* Raw data
+ + + + + + +

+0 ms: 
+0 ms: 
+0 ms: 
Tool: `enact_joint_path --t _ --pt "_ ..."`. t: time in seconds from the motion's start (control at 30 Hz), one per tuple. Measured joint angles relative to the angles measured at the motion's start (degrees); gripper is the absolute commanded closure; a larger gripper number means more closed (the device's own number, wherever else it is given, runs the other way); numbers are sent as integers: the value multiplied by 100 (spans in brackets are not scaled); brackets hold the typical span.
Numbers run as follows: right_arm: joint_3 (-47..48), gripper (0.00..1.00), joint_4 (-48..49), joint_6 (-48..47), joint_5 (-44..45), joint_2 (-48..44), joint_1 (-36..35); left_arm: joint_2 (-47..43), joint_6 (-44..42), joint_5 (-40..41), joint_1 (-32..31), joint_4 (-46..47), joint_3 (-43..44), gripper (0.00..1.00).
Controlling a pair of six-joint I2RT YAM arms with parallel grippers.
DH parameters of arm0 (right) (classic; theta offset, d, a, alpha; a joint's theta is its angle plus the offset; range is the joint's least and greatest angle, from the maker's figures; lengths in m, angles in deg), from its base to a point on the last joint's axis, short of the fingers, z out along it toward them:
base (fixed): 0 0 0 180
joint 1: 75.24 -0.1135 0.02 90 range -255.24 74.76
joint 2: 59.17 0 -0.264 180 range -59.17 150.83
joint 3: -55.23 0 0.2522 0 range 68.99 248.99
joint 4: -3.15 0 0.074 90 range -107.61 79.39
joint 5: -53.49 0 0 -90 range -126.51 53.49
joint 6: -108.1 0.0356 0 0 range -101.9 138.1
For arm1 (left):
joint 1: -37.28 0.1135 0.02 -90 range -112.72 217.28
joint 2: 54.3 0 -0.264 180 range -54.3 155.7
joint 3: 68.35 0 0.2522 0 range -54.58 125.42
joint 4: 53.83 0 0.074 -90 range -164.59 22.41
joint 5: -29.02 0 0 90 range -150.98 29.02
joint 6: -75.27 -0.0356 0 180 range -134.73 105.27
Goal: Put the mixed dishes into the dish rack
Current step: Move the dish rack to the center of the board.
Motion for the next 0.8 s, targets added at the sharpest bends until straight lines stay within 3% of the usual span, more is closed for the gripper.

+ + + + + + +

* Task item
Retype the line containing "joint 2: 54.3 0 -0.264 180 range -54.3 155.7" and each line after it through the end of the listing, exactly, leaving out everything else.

* Task answer
joint 2: 54.3 0 -0.264 180 range -54.3 155.7
joint 3: 68.35 0 0.2522 0 range -54.58 125.42
joint 4: 53.83 0 0.074 -90 range -164.59 22.41
joint 5: -29.02 0 0 90 range -150.98 29.02
joint 6: -75.27 -0.0356 0 180 range -134.73 105.27
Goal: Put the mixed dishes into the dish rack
Current step: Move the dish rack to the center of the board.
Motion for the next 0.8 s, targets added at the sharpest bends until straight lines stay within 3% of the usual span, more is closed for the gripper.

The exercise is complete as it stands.